Others, though, saw an honest attempt, and success, in saving a person’s life, and found no fault in trying to spread the message, and the story, to a wide audience.

“That was deeply moving.”
“Incredibly kind. I respect him for doing that, and hope I can be that kind of person.”
“Even if went to Aokigahara for the purpose of making a video, there’s nothing wrong with what he did there.”
“People can debate all they want about whether or not he should have made the video, but the undeniable truth is that he stopped that man from killing himself.”
“What Logan Paul did was wrong, but I have no complaints about this.”

Saito Taicho’s video ends with another on-screen text message, this time saying:

“To those of you who watched this and are currently going through emotional pain in your life, thinking ‘I just can’t take any more.’ I know it’s hard right now, but some day, I believe you will be able to feel happiness, and meet many wonderful people.

Life may feel hard now, but little by little, at your own pace, in time you can overcome the things that are hurting you.”

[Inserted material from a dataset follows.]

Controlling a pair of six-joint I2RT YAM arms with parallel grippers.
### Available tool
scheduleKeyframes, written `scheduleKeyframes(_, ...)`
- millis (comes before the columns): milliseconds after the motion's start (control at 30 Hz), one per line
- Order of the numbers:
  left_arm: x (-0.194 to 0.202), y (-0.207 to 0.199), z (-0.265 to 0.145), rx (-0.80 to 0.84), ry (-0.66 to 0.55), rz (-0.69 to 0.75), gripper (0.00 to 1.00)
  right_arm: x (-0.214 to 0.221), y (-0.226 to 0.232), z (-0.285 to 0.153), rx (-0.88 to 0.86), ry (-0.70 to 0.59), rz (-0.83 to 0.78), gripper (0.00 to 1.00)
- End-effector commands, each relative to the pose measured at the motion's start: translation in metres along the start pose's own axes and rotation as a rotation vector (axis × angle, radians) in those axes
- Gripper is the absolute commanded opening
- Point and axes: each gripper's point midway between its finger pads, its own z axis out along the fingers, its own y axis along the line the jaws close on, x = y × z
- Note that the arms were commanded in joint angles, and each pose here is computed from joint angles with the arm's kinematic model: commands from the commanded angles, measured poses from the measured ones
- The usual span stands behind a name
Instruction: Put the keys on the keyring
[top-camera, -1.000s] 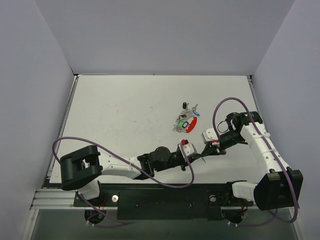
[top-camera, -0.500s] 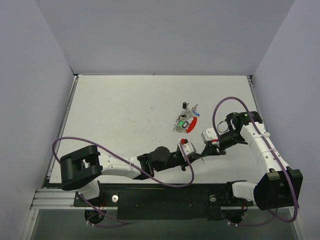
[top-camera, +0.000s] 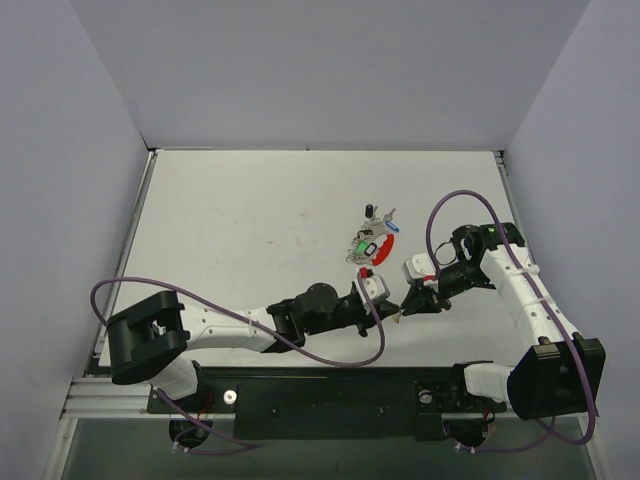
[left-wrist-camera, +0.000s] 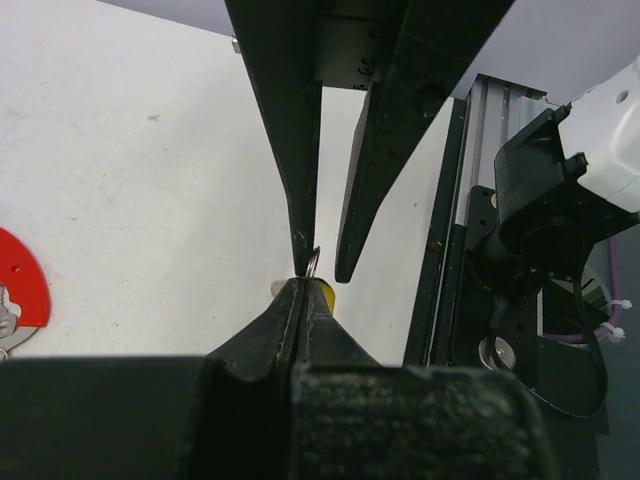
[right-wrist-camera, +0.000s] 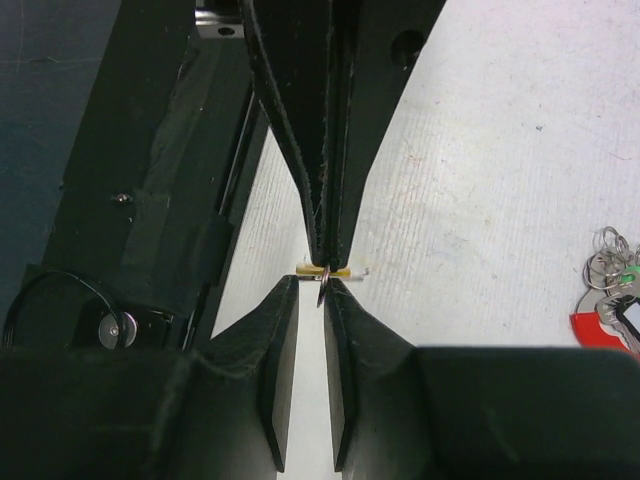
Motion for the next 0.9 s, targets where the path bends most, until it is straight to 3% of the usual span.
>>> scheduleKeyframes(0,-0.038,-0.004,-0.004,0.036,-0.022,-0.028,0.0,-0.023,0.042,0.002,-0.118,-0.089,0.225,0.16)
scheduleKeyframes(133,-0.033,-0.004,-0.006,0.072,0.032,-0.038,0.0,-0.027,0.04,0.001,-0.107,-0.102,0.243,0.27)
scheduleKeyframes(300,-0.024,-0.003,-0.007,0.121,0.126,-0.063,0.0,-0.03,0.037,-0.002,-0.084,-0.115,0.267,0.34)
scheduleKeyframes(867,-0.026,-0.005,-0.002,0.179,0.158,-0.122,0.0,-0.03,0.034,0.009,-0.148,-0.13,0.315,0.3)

Since posting his Aokigahara video, Saito Taicho has only uploaded one other video, in which he does sit-ups while surrounded by 120 cockroaches, so it doesn’t look like he’s making suicide-prevention a major part of his YouTube channel’s mission, which opens him up to criticism about dabbling in the topic in order to get attention. Those who’re taking his Aokigahara excursion at face value, though, appreciate his hands-on attempt to make a difference, no matter how slight.